• [What is required] All the data that follows should be repeated exactly, without a single picture.

===== Data section =====

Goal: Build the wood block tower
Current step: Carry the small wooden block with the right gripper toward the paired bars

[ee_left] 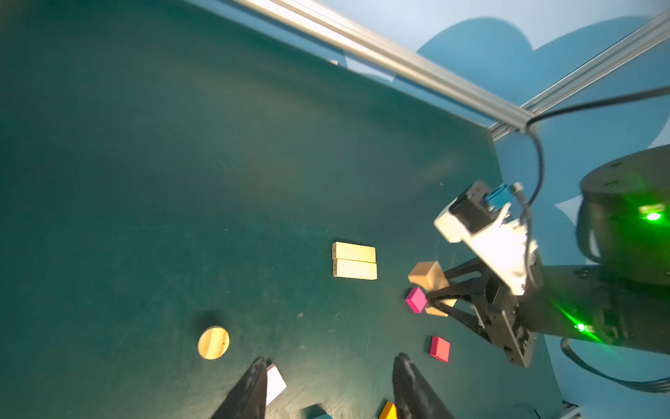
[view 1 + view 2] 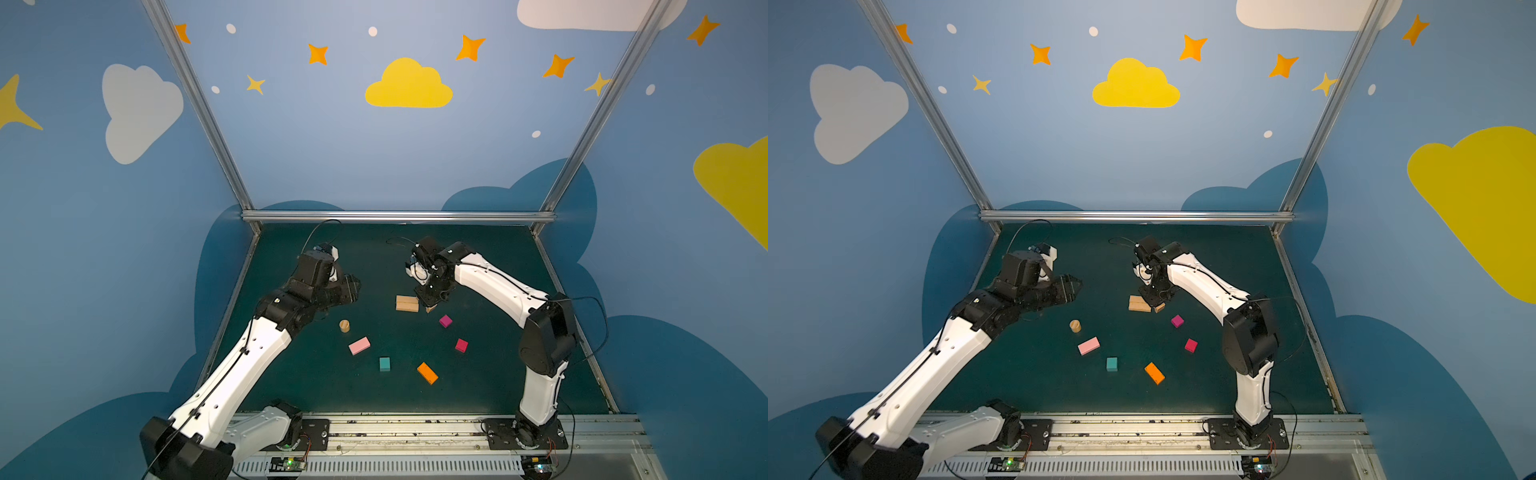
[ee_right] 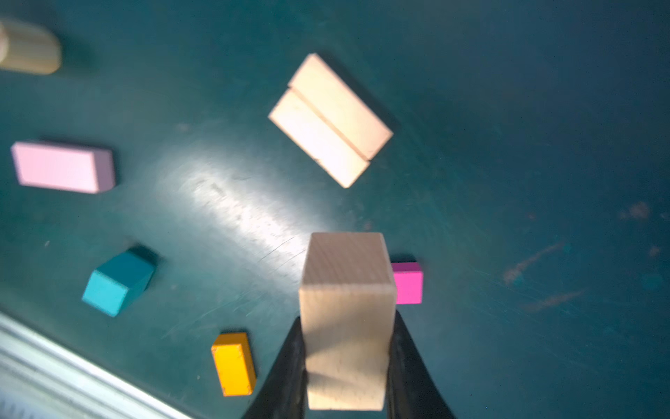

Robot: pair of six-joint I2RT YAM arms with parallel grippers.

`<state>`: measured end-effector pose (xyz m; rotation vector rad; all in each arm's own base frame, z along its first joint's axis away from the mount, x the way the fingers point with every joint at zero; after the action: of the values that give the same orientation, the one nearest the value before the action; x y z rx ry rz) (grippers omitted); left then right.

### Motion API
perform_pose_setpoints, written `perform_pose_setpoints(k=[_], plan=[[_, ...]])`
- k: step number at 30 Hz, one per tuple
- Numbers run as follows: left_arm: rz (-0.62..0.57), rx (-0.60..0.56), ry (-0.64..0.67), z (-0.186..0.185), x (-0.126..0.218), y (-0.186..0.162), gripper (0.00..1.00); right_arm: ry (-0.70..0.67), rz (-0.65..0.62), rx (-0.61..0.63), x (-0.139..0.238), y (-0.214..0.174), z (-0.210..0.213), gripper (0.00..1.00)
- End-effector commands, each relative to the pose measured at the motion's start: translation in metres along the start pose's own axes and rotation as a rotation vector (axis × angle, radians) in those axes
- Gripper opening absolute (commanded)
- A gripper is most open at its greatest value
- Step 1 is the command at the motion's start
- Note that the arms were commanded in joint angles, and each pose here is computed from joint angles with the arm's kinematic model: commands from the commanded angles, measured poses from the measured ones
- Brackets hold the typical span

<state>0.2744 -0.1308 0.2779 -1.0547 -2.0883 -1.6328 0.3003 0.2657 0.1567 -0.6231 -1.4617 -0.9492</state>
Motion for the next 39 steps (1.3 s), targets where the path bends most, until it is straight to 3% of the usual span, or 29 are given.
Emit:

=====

• [Written solution]
Goal: Build the wood block tower
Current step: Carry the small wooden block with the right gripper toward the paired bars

[ee_left] 
[view 1 + view 2] 
[ee_right] 

Robot: pair of six-joint I2RT YAM arms with parallel grippers.

`<state>`: measured end-effector pose (xyz m; rotation vector rad; all in each arm's own base frame, z along its first joint's axis away from the mount, x the way the fingers point with every joint at zero; after the action: of the values that give the same orientation, the one nearest the value before the action; x y z rx ry rz) (grippers omitted); left then right.

### Motion API
perform_pose_setpoints, written `perform_pose_setpoints(k=[_], plan=[[_, ...]])`
- k: step number at 30 Hz, one per tuple
- Numbers run as follows: left_arm: rz (-0.62..0.57), rx (-0.60..0.56), ry (-0.64..0.67), z (-0.186..0.185), x (-0.126..0.218), y (-0.186..0.162), gripper (0.00..1.00); right_arm: ry (-0.70..0.67), rz (-0.65..0.62), rx (-0.61..0.63), x (-0.139..0.238), y (-0.214..0.174), z (-0.210..0.213), gripper (0.00..1.00)
- End-effector commands, each relative to the pose measured at the motion's start: translation in metres along the start pose's own axes and rotation as a rotation vector (axis × angle, radians) in those axes
- Gripper opening absolute (commanded)
- A gripper is most open at its greatest value
- Step 1 is the command at the motion's start
- Note that the arms were commanded in joint angles, and each pose here is computed from joint angles with the arm's kinematic model: commands from the commanded angles, measured poses from the measured ones
- Brackets hold the typical span

<state>0.2744 -0.1308 0.2779 -1.0547 -2.0883 -1.6328 0.3003 0.2657 0.1567 -0.6231 -1.4617 -0.9492</state>
Motion for the next 39 steps (1.3 s), targets where the path bends most, until it is straight to 3% of the usual span, or 29 are given.
Emit:

What this exercise asked for has been supplied.